I READ your article (“Enter stage left: Artists to form pressure group after cash row” & Herald View, The Herald, March 5) with considerable interest.

I recently returned from attending two consecutive events in Aberdeen run by Creative Scotland (CS) and Aberdeen City Council at the launch of the Spectra Festival of Light.

On the journey home I was reflecting with friends and colleagues on what I felt had been stimulating and enjoyable but, at the same, time curious about the two days.

On the positive side, I was fascinated and encouraged by the energy, creativity, and pride of the contributions across all reaches of the creative spectrum.

I noticed also that the word sector was much in evidence. It was also clear that some fundamental issues existed for the sector. The strange thing was that they were not being explored or discussed.

These ranged from aspects of practice to positioning of the sector, funding, collaboration, peer support and much more. On the journey home I quizzed colleagues from the sector on their take on things.

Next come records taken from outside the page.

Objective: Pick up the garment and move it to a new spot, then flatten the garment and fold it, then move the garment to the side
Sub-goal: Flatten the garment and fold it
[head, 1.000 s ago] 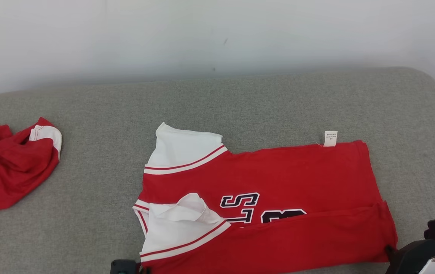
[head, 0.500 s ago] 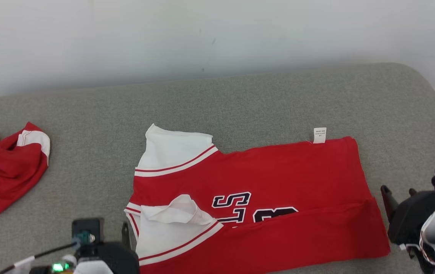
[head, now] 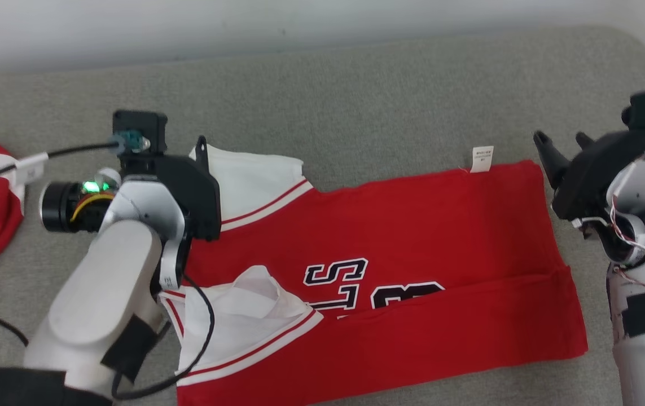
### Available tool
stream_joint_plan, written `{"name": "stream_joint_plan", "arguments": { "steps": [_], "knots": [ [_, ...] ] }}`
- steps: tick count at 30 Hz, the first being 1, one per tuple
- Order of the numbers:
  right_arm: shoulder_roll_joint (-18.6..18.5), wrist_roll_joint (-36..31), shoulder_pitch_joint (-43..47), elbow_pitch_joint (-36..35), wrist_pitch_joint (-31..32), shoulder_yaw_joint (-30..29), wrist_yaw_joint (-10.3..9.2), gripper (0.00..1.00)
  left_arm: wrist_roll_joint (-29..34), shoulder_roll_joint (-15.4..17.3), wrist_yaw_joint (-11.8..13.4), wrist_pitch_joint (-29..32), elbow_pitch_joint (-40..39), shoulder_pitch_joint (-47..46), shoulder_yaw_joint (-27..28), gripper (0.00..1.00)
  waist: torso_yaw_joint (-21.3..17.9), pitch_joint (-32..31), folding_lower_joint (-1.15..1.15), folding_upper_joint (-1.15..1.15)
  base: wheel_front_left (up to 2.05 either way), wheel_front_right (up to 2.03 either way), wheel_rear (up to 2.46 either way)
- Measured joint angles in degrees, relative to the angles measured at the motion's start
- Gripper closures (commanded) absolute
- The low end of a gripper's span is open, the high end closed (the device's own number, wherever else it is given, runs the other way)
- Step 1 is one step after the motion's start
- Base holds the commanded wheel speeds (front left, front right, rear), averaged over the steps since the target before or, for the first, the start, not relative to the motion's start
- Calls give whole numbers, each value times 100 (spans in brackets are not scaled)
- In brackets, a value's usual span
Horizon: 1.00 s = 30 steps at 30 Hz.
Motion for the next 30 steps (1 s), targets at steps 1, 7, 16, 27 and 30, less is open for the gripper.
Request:
{"name": "stream_joint_plan", "arguments": {
  "steps": [1,7,16,27,30],
  "knots": [
    [-13,40,-179,88,-8,108,0,0,0,-21,-59,37,216,-209,1,0,-25,89,0,0,0,0,0],
    [-186,187,-940,637,-102,631,0,0,-15,-111,-248,578,1232,-1106,-83,0,-225,590,0,0,0,0,0],
    [-463,477,-1308,1004,-381,1079,0,0,112,-9,-135,1305,1775,-1643,-253,0,-462,1127,1,1,0,0,0],
    [-555,535,-1455,1084,-437,1216,0,0,54,252,7,1651,1528,-1775,-162,0,-511,1179,-1,0,0,0,0],
    [-572,558,-1458,1088,-465,1211,0,0,-1,283,45,1658,1293,-1801,-86,0,-508,1174,-1,0,0,0,0]
  ]
}}
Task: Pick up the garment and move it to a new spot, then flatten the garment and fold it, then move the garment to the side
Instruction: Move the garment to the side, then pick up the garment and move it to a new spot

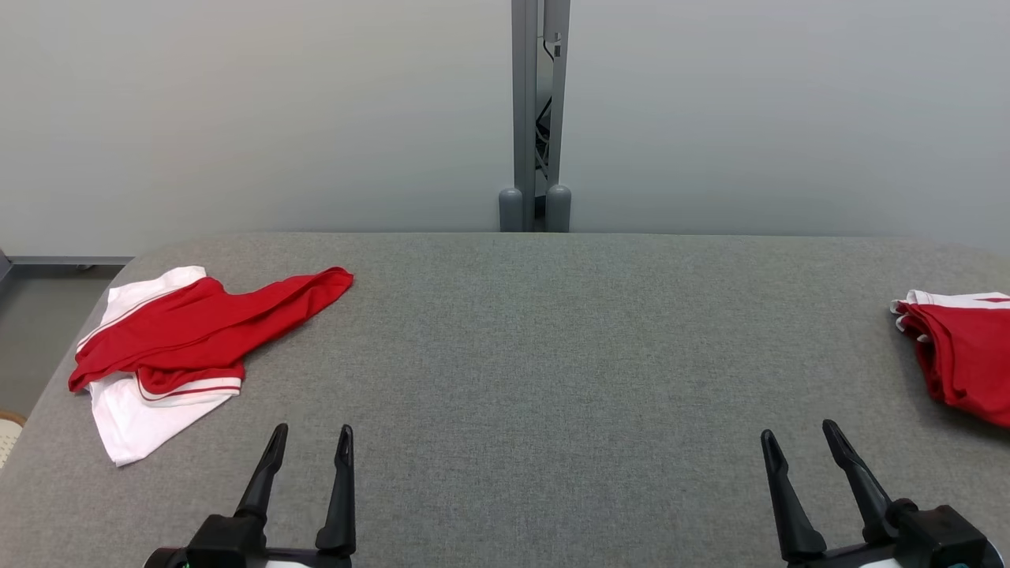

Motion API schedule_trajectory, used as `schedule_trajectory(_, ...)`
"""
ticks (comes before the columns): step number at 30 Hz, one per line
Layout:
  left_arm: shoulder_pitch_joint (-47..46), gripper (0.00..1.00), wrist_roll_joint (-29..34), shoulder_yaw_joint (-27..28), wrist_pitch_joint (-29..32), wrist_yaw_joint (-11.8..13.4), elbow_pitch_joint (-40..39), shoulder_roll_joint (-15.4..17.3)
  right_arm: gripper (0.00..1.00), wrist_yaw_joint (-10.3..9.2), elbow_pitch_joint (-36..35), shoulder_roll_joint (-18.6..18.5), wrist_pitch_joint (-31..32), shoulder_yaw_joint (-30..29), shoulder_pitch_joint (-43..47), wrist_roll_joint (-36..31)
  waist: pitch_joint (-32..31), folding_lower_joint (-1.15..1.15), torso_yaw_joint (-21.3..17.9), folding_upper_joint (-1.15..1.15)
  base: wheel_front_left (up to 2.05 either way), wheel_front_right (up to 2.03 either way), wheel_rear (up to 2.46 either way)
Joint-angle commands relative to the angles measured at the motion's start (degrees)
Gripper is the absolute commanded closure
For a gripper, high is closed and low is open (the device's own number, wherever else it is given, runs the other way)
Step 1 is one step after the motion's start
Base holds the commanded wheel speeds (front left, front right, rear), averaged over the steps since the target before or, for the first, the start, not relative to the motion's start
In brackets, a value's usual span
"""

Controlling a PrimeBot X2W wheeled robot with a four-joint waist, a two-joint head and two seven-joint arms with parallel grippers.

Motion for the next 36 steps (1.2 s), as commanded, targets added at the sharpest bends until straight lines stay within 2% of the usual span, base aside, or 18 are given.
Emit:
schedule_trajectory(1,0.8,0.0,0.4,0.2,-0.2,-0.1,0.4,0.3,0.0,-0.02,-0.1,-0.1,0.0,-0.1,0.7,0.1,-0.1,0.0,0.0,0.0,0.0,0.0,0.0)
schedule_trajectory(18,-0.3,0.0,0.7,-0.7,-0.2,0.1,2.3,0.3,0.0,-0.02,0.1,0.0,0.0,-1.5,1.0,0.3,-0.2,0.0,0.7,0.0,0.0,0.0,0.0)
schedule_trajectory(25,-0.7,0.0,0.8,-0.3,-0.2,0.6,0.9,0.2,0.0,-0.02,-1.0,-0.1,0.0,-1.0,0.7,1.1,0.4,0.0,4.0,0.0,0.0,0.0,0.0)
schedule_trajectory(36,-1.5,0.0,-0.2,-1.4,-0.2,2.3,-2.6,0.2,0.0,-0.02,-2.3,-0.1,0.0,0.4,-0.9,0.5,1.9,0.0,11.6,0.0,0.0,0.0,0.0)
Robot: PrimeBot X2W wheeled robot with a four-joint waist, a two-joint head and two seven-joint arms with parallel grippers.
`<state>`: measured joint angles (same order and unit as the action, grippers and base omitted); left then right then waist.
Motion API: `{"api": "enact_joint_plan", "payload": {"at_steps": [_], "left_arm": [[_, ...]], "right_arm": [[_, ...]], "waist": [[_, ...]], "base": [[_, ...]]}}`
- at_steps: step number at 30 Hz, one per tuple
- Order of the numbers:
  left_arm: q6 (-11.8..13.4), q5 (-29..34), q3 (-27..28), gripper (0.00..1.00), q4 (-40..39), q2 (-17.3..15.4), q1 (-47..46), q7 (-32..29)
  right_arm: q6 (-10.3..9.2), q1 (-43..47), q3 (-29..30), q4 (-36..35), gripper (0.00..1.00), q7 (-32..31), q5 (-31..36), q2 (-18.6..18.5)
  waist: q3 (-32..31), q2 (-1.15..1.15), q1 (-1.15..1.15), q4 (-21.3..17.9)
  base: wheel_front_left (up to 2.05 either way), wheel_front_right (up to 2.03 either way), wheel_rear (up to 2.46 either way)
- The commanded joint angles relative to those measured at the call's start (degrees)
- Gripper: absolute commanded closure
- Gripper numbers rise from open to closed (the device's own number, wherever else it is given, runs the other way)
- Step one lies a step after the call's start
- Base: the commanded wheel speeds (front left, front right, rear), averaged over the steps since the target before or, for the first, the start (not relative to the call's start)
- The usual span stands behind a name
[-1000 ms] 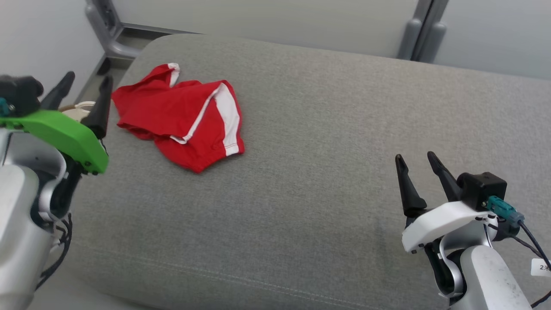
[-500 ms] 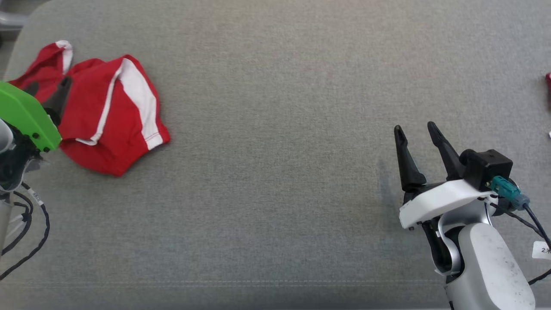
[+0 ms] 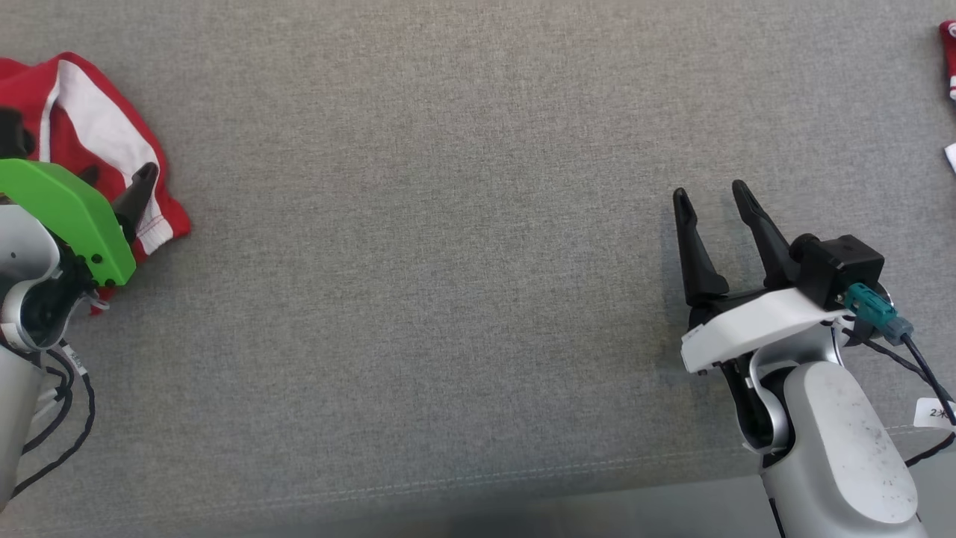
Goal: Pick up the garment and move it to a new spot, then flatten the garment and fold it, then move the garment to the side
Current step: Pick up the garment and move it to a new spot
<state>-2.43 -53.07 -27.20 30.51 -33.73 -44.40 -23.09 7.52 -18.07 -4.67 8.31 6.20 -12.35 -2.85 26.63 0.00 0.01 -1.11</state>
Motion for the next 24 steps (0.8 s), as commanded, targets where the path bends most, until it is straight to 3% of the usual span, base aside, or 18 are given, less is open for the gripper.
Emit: {"api": "enact_joint_plan", "payload": {"at_steps": [1,9,10,11,13,14,15,24], "left_arm": [[0.46,1.1,-0.32,0.0,0.28,-0.59,0.18,0.3],[1.85,4.01,-1.92,0.0,2.25,-1.0,-0.63,1.66],[1.72,4.03,-2.0,0.13,2.43,-0.97,-0.61,1.71],[1.66,3.97,-2.07,0.47,2.59,-0.93,-0.55,1.73],[1.34,3.77,-2.19,0.71,2.89,-0.86,-0.51,1.64],[1.2,3.78,-2.27,0.96,2.99,-0.91,-0.55,1.68],[1.05,3.94,-2.32,1.0,3.02,-1.0,-0.67,1.83],[-0.63,5.42,-2.94,1.0,1.75,-1.64,-3.26,3.91]], "right_arm": [[-0.07,-0.9,-0.26,0.04,0.0,0.42,-0.16,-0.09],[-0.07,-1.98,-0.73,-0.33,0.0,0.62,0.46,-0.1],[-0.07,-1.98,-0.66,-0.24,0.0,0.65,0.52,-0.1],[-0.07,-1.95,-0.56,-0.11,0.0,0.7,0.56,-0.1],[-0.07,-1.97,-0.4,0.16,0.0,0.74,0.64,-0.1],[-0.07,-2.03,-0.35,0.35,0.0,0.85,0.68,-0.1],[-0.07,-2.11,-0.34,0.52,0.0,0.95,0.7,-0.1],[-0.07,-1.32,-0.25,2.23,0.0,1.69,-0.01,-0.1]], "waist": [[1.96,0.0,-0.01,-0.97],[3.6,0.0,-0.01,-0.94],[3.66,0.0,-0.01,-0.92],[3.65,0.0,-0.01,-0.88],[3.49,0.0,-0.01,-0.8],[3.34,0.0,-0.01,-0.76],[3.12,0.0,-0.01,-0.72],[-1.21,0.0,-0.01,-0.79]], "base": [[0.0,0.0,0.0],[0.0,0.0,0.0],[0.0,0.0,0.0],[0.0,0.0,0.0],[0.0,0.0,0.0],[0.0,0.0,0.0],[0.0,0.0,0.0],[0.0,0.0,0.0]]}}
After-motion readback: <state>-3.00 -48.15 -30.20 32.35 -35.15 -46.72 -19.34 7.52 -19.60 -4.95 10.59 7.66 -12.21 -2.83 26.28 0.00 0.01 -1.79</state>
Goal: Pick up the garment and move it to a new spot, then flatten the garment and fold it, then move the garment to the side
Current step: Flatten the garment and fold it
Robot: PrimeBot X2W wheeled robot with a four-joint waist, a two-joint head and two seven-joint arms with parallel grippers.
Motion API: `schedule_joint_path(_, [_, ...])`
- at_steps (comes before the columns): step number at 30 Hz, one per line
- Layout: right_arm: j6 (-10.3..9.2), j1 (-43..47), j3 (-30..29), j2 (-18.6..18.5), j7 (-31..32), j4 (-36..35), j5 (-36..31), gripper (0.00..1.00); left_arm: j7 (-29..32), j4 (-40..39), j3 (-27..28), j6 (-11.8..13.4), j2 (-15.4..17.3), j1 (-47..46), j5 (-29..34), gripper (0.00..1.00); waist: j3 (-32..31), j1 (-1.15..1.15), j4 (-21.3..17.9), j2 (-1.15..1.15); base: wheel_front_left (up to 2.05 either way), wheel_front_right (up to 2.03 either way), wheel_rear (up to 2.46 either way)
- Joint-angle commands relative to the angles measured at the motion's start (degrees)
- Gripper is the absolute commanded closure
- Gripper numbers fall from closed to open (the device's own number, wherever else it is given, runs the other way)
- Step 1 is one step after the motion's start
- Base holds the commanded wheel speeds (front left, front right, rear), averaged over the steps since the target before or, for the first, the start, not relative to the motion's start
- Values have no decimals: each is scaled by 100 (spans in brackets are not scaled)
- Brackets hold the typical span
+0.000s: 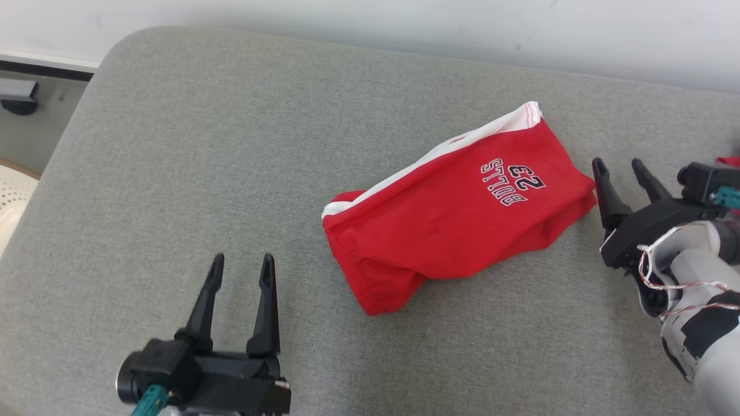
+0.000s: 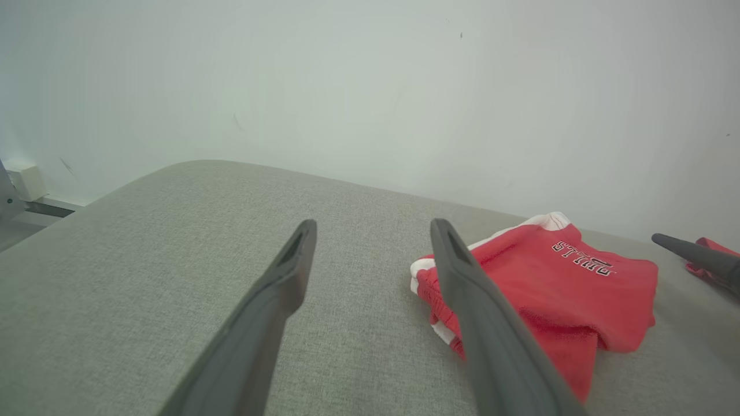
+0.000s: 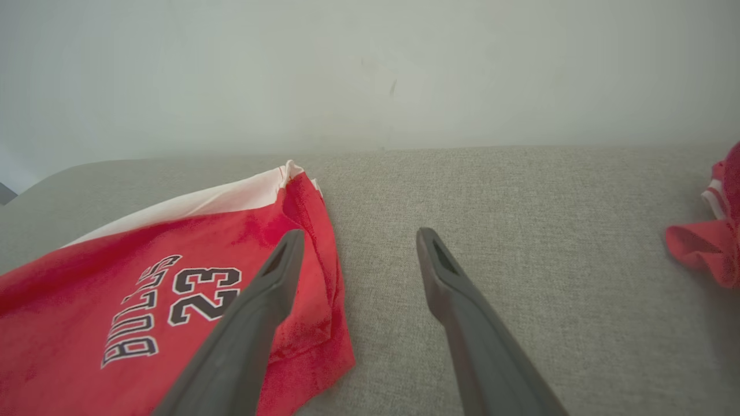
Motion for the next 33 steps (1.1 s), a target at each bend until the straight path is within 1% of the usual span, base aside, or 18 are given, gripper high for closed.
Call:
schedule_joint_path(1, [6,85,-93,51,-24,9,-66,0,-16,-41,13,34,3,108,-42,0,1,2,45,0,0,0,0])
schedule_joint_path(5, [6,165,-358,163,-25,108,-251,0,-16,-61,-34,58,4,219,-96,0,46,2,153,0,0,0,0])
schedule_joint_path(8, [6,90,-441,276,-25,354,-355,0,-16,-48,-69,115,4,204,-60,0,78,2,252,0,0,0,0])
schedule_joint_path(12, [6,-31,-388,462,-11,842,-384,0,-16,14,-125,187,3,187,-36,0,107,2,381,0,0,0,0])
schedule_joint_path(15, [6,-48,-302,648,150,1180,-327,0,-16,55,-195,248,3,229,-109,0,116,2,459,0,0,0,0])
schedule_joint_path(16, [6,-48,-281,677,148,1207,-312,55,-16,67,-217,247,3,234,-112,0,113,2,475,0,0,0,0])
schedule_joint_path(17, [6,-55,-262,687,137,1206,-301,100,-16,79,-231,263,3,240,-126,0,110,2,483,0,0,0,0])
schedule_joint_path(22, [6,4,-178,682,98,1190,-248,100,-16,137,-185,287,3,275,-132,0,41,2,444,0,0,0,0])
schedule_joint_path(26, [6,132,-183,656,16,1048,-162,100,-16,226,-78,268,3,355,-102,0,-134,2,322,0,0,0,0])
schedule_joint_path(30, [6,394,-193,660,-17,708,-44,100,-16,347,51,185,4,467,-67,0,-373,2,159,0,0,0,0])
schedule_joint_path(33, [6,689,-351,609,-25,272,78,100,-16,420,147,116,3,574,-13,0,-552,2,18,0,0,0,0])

It became clear to me, perhaps given my interest in the importance of sector-building, that the expected features of a sectoral culture did not seem to be in place.

There seemed to be no regional or national professional structures or cross-practice networks.

There did not seem to be effective continuous professional development mechanisms that supported or nurtured practitioners.

There was lacking an informal national forum to encourage sharing of good practice (although I understand CS staff do promote this as best they can).

There appear to be no aligned employer or employee organisations, as in other mainstream sectors.

Some of this perhaps, in part, explained the focus of attention being on the lead funding agency, rather than on the professionals within the sector themselves.

Perhaps there exists a need to better organise, contemporise and vocalise the bottom-up views of the sector and put in place structures that make possible all of the above.

I am unsure whether this is what the National Art Forum, being developed through a Facebook group, is proposing.

My worry with your coverage to date is that the above structural fundamentals (and gaps) have become ensnared in a dialogue about funding decisions and the government-led agencies.

Perhaps we need to separate these issues for a moment and look initially and internally at some sector-building.

This is a fascinating sector that has always been important both for its intrinsic value and, increasingly, its vital contribution to the whole placemaking debate and what our towns, cities and communities of the future will look like.

Let’s break it down a bit and not, at this critical stage, have a funding-led debate.